▶ [Problem statement]:
For this exercise, retype all the data exactly and exclude every image.

▶ [Exercise data]:
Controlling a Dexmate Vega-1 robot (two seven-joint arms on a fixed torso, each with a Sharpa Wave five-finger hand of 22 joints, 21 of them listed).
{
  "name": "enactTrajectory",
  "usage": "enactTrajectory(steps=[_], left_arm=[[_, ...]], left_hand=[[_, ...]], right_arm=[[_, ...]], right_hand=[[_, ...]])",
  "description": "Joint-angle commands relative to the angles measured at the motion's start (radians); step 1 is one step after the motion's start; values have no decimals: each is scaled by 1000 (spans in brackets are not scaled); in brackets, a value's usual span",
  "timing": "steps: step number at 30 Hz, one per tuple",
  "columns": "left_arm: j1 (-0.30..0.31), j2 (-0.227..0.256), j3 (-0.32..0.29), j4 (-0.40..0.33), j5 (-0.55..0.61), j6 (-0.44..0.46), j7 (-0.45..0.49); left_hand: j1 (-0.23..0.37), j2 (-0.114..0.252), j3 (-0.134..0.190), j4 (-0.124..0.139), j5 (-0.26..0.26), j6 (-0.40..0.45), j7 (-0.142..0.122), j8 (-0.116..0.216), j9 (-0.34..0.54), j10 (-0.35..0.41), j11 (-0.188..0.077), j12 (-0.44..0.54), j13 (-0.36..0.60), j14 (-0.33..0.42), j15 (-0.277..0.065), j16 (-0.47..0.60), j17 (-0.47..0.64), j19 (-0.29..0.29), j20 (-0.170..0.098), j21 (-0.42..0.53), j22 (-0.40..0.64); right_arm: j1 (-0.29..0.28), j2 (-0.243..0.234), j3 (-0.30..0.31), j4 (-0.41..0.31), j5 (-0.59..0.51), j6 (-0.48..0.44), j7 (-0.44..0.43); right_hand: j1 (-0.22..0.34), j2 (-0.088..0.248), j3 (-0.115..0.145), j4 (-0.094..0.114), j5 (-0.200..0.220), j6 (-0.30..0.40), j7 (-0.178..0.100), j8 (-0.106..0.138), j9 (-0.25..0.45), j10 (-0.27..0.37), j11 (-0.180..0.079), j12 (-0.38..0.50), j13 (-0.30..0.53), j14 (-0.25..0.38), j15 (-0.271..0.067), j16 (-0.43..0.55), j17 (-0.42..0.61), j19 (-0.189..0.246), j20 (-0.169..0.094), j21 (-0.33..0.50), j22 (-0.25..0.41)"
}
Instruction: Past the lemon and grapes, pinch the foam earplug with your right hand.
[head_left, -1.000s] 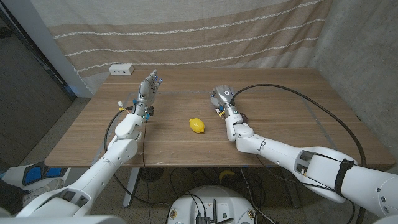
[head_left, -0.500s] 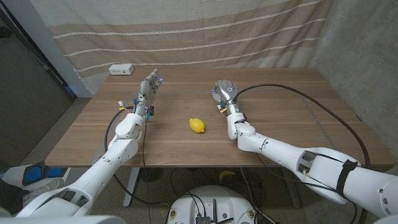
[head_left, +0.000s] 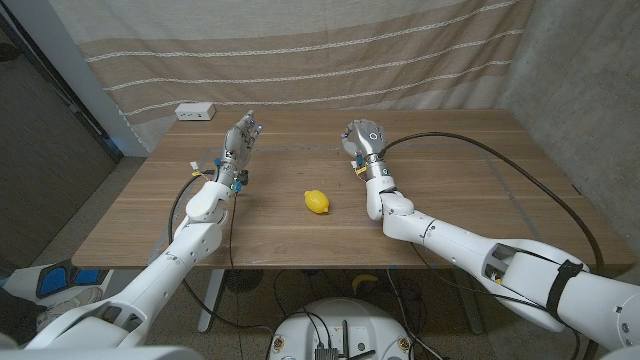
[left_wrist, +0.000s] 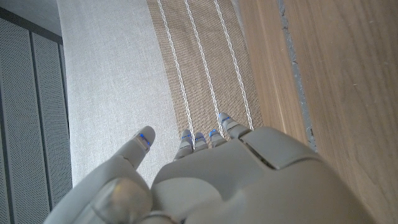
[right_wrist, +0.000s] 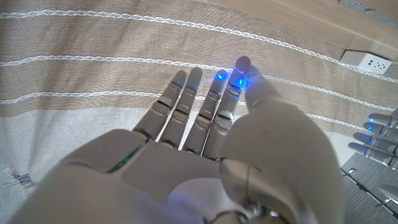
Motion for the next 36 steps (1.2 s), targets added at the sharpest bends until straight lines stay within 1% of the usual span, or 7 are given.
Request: enactTrajectory(steps=[1,7,17,21,23,25,36], left_arm=[[-4,-1,3,2,1,0,-4],[-6,-3,2,3,-2,0,-4],[-15,-6,2,12,0,-5,-9],[-20,-7,4,17,1,-7,-13],[-23,-7,4,18,1,-6,-13],[-23,-8,4,17,0,-4,-12],[-26,-6,7,14,6,-5,-11]], left_hand=[[13,86,1,-4,1,-10,0,-3,6,-11,5,-3,2,-8,-37,-3,1,-2,-9,1,2],[14,86,1,-5,1,-11,0,-3,6,-11,4,-3,2,-9,-36,-3,1,-2,-9,1,2],[15,86,0,-6,0,-11,-1,-3,6,-10,3,-2,2,-9,-38,-3,1,-2,-9,1,2],[15,86,0,-7,0,-11,0,-3,6,-10,1,-2,2,-9,-38,-3,1,-1,-9,1,2],[15,86,-1,-7,0,-11,0,-3,6,-11,2,-3,2,-9,-38,-3,1,-2,-9,1,2],[15,86,-1,-7,0,-11,-1,-3,6,-11,2,-2,2,-9,-38,-3,1,-2,-9,1,2],[16,85,-2,-8,0,-13,-1,-3,6,-12,2,-3,2,-10,-38,-3,1,-2,-9,1,2]], right_arm=[[-36,-18,70,-73,65,61,18],[-47,-23,102,-85,106,112,34],[-65,-24,143,-110,147,160,43],[-75,-25,165,-125,181,184,64],[-81,-24,185,-138,214,201,83],[-83,-24,191,-141,220,205,86],[-124,-34,268,-210,354,256,177]], right_hand=[[5,0,9,2,4,5,10,12,10,26,-18,1,3,7,-159,-4,1,7,1,4,2],[5,-2,9,2,4,4,11,14,13,26,-18,-1,3,9,-159,-5,2,7,2,5,2],[3,-4,8,5,5,5,11,17,16,28,-18,-4,5,12,-157,-7,4,6,4,5,3],[4,-5,8,4,5,4,13,18,16,29,-18,-4,6,11,-158,-9,4,6,3,5,3],[2,-4,8,6,5,4,13,19,18,29,-18,-5,6,13,-156,-8,5,6,4,5,3],[1,-5,8,6,5,4,13,19,18,30,-18,-5,7,13,-156,-9,5,6,5,5,3],[2,-6,8,6,7,0,16,22,23,32,-17,-6,11,13,-156,-11,8,5,8,5,4]])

▶ [Answer to this problem]:
Controlling a Dexmate Vega-1 robot (two seven-joint arms on a fixed torso, each with a Sharpa Wave five-finger hand of 22 joints, 21 of them listed).
{
  "name": "enactTrajectory",
  "usage": "enactTrajectory(steps=[_], left_arm=[[_, ...]], left_hand=[[_, ...]], right_arm=[[_, ...]], right_hand=[[_, ...]])",
  "description": "Joint-angle commands relative to the angles measured at the motion's start (radians); step 1 is one step after the motion's start; values have no decimals: each is scaled by 1000 (spans in brackets are not scaled); in brackets, a value's usual span",
  "timing": "steps: step number at 30 Hz, one per tuple",
  "columns": "left_arm: j1 (-0.30..0.31), j2 (-0.227..0.256), j3 (-0.32..0.29), j4 (-0.40..0.33), j5 (-0.55..0.61), j6 (-0.44..0.46), j7 (-0.45..0.49); left_hand: j1 (-0.23..0.37), j2 (-0.114..0.252), j3 (-0.134..0.190), j4 (-0.124..0.139), j5 (-0.26..0.26), j6 (-0.40..0.45), j7 (-0.142..0.122), j8 (-0.116..0.216), j9 (-0.34..0.54), j10 (-0.35..0.41), j11 (-0.188..0.077), j12 (-0.44..0.54), j13 (-0.36..0.60), j14 (-0.33..0.42), j15 (-0.277..0.065), j16 (-0.47..0.60), j17 (-0.47..0.64), j19 (-0.29..0.29), j20 (-0.170..0.098), j21 (-0.42..0.53), j22 (-0.40..0.64); right_arm: j1 (-0.29..0.28), j2 (-0.243..0.234), j3 (-0.30..0.31), j4 (-0.41..0.31), j5 (-0.59..0.51), j6 (-0.48..0.44), j7 (-0.44..0.43); right_hand: j1 (-0.22..0.34), j2 (-0.088..0.248), j3 (-0.115..0.145), j4 (-0.094..0.114), j5 (-0.200..0.220), j6 (-0.30..0.40), j7 (-0.178..0.100), j8 (-0.106..0.138), j9 (-0.25..0.45), j10 (-0.27..0.37), j11 (-0.180..0.079), j12 (-0.38..0.50), j13 (-0.30..0.53), j14 (-0.25..0.38), j15 (-0.271..0.067), j16 (-0.43..0.55), j17 (-0.42..0.61), j19 (-0.189..0.246), j20 (-0.169..0.094), j21 (-0.33..0.50), j22 (-0.25..0.41)"
}
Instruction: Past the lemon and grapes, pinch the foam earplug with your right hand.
[head_left, -1.000s] 
[head_left, -0.500s] 
[head_left, +0.000s] 
[left_wrist, +0.000s] 
[right_wrist, +0.000s] 
Motion for the next 36 steps (1.2 s), targets added at the sharpest bends until straight lines stay within 1% of the usual span, or 7 are given.
Request: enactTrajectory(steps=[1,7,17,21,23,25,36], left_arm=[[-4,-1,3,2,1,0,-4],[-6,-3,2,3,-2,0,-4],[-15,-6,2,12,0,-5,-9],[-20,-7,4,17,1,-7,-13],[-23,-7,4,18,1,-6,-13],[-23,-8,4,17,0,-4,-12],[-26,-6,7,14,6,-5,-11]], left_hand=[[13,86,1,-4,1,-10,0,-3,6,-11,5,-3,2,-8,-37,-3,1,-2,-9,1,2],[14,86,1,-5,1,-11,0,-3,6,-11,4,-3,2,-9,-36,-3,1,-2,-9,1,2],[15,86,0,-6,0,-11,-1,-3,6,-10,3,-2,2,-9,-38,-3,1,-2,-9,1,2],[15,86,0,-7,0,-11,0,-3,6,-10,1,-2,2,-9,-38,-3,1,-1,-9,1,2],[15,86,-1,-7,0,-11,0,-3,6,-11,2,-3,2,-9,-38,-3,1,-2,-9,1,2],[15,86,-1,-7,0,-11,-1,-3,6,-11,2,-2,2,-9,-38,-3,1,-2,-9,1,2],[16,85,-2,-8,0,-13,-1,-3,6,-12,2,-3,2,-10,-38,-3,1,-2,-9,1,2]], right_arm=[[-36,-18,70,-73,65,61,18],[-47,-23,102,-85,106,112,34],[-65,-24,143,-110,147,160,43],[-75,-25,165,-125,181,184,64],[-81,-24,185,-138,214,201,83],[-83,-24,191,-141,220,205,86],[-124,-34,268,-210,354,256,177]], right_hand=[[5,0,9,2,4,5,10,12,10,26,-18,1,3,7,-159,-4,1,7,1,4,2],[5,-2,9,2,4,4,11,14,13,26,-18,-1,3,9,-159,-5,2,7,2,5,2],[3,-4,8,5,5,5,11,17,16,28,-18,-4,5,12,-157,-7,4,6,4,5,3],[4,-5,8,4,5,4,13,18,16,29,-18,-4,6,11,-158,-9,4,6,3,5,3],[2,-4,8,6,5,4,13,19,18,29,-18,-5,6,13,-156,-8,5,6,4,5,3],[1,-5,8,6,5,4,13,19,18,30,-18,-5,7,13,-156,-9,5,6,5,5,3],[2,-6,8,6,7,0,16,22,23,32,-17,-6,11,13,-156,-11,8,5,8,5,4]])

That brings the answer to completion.